WHAT YOU WILL DO: In the records below, the relevant part opens with the line containing "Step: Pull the" and closes with the line containing "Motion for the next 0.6"; print that part exactly and only, without its pictures.

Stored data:

•••

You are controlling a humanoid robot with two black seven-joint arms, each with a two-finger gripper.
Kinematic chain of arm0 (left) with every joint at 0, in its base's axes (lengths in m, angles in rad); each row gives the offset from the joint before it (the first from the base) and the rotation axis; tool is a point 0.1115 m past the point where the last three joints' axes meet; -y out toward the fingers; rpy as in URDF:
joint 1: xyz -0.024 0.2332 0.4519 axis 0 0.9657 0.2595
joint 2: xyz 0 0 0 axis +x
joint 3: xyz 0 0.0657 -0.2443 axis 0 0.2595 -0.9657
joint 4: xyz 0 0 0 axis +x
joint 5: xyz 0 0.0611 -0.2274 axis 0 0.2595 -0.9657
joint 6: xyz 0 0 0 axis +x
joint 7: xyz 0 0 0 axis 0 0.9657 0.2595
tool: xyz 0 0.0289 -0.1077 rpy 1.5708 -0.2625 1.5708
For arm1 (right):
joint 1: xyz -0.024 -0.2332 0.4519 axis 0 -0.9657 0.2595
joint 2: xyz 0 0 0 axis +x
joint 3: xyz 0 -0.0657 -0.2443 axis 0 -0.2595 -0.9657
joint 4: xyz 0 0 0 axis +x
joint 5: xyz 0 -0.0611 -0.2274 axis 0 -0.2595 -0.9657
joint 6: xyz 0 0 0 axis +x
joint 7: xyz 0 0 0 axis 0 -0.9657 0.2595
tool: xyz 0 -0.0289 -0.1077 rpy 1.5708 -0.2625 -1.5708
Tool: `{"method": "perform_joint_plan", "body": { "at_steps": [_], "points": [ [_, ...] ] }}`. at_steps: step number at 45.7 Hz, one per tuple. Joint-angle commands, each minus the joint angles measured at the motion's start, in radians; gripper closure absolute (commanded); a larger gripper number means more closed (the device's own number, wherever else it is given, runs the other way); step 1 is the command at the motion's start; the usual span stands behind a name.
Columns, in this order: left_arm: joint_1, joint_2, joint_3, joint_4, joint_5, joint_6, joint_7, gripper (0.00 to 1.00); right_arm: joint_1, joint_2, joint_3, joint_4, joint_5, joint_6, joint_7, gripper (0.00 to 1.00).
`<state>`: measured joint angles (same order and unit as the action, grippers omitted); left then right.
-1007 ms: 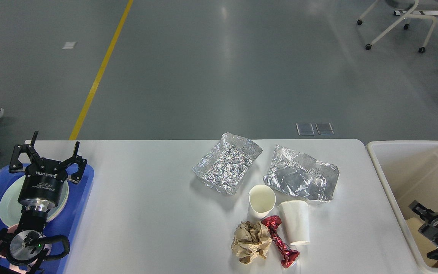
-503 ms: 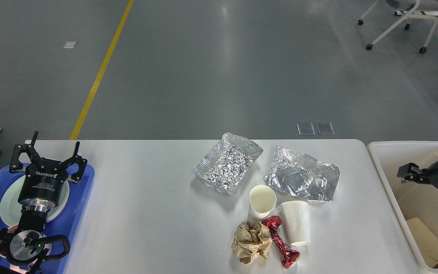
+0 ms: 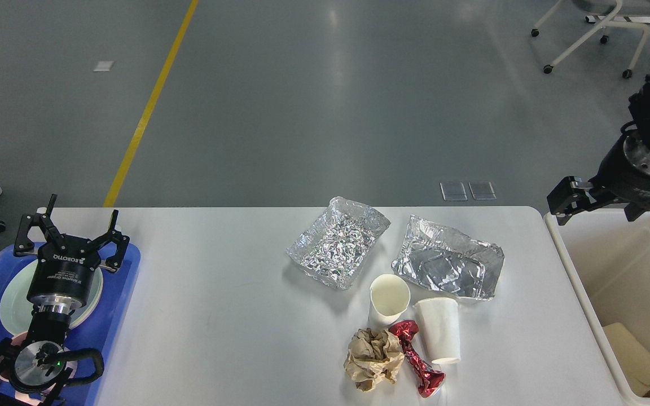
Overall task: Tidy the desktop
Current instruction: 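Move the right gripper down toward the crumpled brown paper by the cups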
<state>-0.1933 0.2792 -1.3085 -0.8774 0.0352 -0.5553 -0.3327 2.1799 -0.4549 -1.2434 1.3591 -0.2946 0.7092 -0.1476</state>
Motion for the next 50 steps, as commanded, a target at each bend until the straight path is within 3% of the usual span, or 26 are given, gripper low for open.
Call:
{"method": "perform_joint_plan", "body": {
  "at_steps": [1,10,26,40,50],
  "points": [
    [0.000,0.000,0.000,0.000,0.000,0.000,-0.002,0.04,0.141,0.030,-0.007,0.139,0.107,0.012,-0.001,0.00],
    [0.000,0.000,0.000,0.000,0.000,0.000,-0.002,0.04,0.314,0.091,0.004,0.323,0.182,0.029,-0.001,0.00],
    [0.000,0.000,0.000,0.000,0.000,0.000,0.000,0.04,0.313,0.124,0.012,0.331,0.224,0.015,-0.001,0.00],
    [0.000,0.000,0.000,0.000,0.000,0.000,0.000,0.04,0.189,0.185,0.146,0.321,0.226,-0.028,-0.003,0.00],
    [0.000,0.000,0.000,0.000,0.000,0.000,0.000,0.04,0.041,0.312,0.283,0.295,0.229,-0.168,-0.013,0.00]
  ]
}}
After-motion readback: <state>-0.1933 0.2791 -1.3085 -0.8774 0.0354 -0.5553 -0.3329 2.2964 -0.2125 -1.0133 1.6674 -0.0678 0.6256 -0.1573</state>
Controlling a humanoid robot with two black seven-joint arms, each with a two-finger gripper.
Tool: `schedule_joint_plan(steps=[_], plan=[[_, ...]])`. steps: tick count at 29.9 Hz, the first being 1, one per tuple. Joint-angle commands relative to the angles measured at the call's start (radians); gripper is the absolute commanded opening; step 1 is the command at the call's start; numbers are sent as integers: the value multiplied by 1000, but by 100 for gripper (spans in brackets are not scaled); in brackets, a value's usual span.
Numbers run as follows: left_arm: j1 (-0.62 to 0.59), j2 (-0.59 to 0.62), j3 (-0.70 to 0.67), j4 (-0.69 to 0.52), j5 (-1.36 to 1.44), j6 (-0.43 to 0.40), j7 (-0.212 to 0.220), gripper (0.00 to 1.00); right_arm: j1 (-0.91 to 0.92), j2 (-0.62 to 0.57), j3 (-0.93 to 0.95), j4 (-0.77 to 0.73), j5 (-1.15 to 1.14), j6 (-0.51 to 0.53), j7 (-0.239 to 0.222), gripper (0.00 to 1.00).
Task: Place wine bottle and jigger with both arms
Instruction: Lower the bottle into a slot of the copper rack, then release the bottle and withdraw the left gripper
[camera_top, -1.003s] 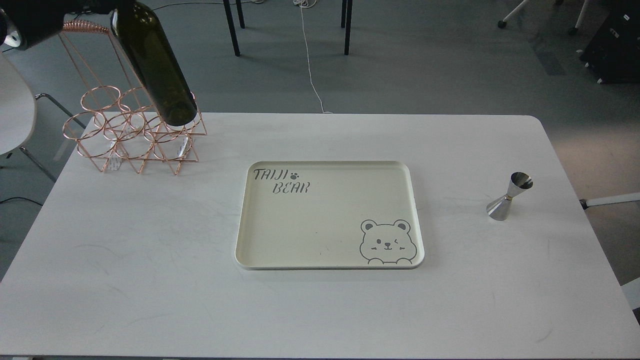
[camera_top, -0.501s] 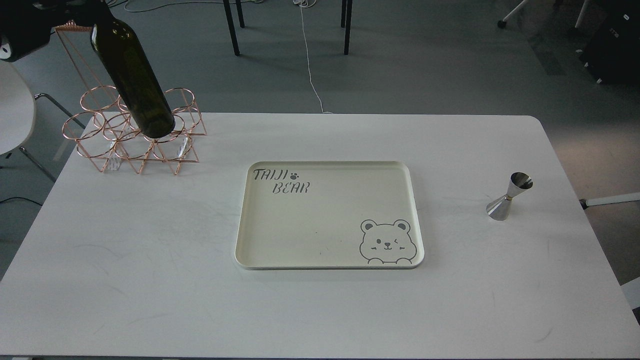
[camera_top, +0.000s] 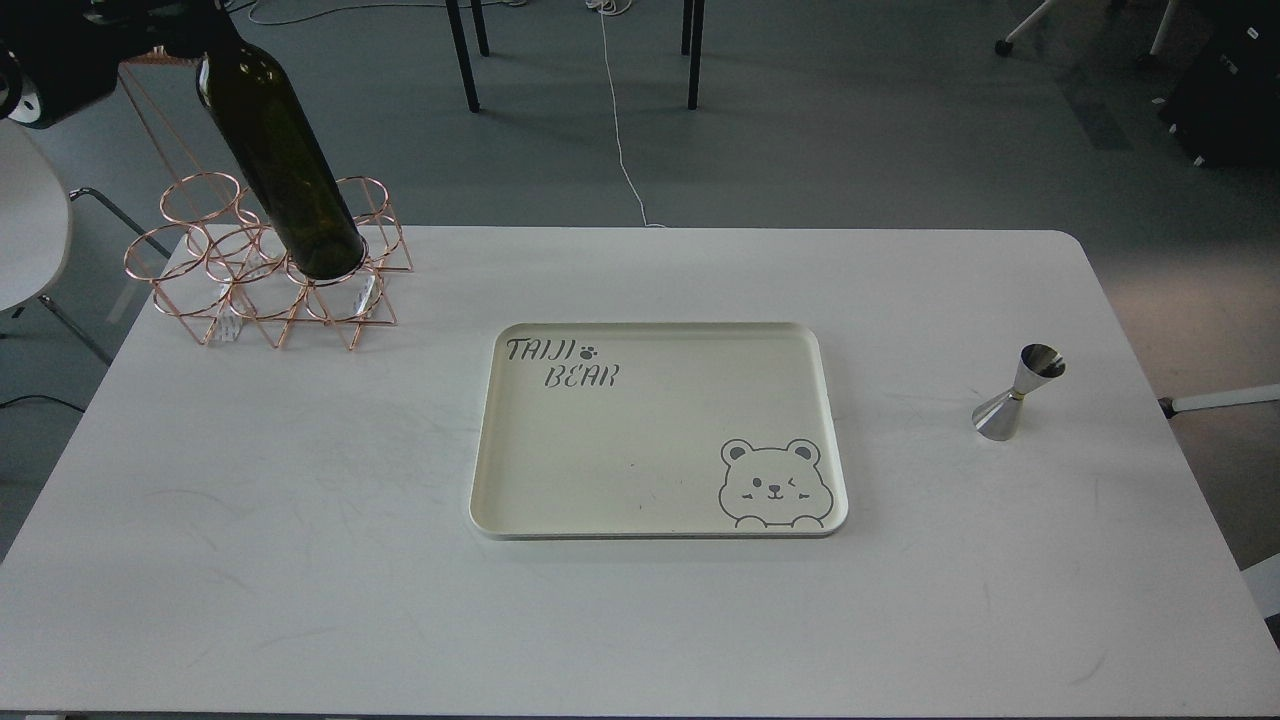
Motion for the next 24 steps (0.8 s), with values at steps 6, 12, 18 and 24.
schedule_joint_plan(steps=[6,12,18,24], plan=[[1,-13,80,0,-10,32,-2,11,-2,0,0,0,0,0,0,94],[4,-38,128,10,-16,41,0,15,-2,0,0,0,0,0,0,94],[5,-81,184,92,-19,103,-7,21,-2,0,0,0,0,0,0,94],[22,-87,195,109,-35,107,-8,32,-3,-2,0,0,0,0,1,94]])
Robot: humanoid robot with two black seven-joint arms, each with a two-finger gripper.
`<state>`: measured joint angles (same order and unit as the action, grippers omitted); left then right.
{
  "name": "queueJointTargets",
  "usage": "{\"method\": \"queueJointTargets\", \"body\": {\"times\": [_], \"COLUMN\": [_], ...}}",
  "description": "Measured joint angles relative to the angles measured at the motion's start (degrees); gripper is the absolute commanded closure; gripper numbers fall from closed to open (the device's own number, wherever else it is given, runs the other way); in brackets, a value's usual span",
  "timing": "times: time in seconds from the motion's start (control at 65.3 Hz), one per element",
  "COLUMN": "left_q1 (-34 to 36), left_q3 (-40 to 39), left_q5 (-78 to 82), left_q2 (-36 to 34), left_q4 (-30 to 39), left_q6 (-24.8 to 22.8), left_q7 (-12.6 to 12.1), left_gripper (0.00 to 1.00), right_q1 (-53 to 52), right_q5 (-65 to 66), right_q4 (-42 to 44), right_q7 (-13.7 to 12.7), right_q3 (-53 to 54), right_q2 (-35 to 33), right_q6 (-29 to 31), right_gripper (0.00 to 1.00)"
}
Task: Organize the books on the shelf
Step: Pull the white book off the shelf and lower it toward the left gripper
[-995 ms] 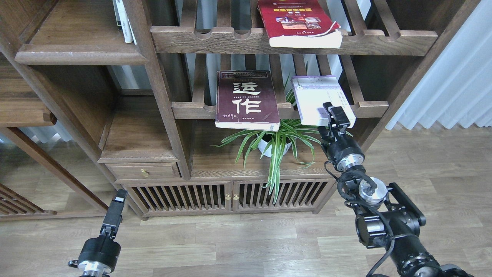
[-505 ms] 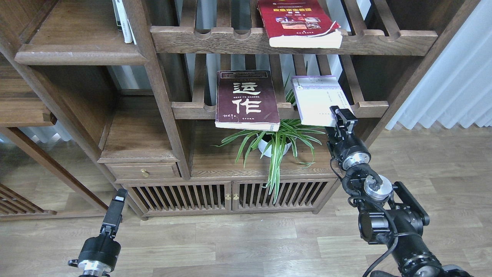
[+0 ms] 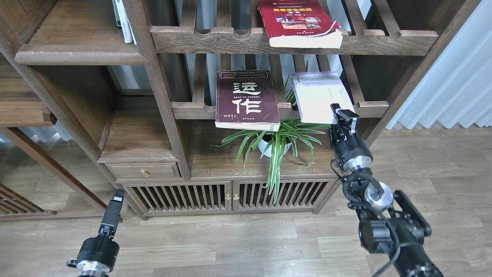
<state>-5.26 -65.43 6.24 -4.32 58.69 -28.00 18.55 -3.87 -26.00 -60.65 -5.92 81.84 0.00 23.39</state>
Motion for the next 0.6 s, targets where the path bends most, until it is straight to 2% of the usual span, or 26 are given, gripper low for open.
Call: {"method": "queueJointTargets", "body": {"times": [0.184,0.291,0.306,0.398,0.49,0.597], "left_q1": [-0.05,-0.03,0.12,0.78,1.67,2.46], "left_q3": [1.58,3.21,3.86,4.39,5.35,7.17], "left_q5": [0.00,0.00,0.00,-0.01,-0.11,-0.41], "left_q2": [-0.02,-0.05,0.21,0.73,1.79,2.54], "left_q4": [-0.27,-1.07,-1.94,-3.47,-6.07,-7.44], "left_q6": [0.00,0.00,0.00,0.00,0.00,0.00], "left_q7": [-0.08,-0.09,0.00,0.22,0.36,0.53], "left_gripper": [0.00,0.00,0.00,0.00,0.00,0.00], "right_q1": [10.41,16.23,18.87,21.53,23.53,24.22], "right_q5": [-3.31,-4.30,-4.43,-4.54,-4.42,-4.23], "right_q4": [-4.76,-5.25,-5.31,-5.38,-5.25,-4.92], "right_q7": [-1.48,-5.20,-7.87,-10.80,-12.54,-12.82], "right_q3": [-0.15,-0.90,-1.44,-3.22,-7.57,-13.51], "right_q2": [0.00,-0.01,-0.01,-0.02,-0.06,-0.47], "right_q6": [4.29,4.55,4.58,4.67,4.69,4.67], "right_gripper": [0.95,0.95,0.95,0.95,0.95,0.95]}}
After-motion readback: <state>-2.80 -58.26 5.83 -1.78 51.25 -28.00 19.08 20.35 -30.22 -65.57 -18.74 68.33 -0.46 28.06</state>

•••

YOUR RESPONSE:
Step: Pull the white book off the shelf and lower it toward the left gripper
[-995 ms] 
[-505 ms] 
[+0 ms] 
<state>-5.26 -65.43 6.24 -4.32 58.69 -28.00 18.55 -3.87 -26.00 -60.65 -5.92 81.84 0.00 23.39</state>
Motion for the next 0.6 s, targets where the path bends most, until it is straight to 2% of the usual span, or 26 are given, gripper low for open.

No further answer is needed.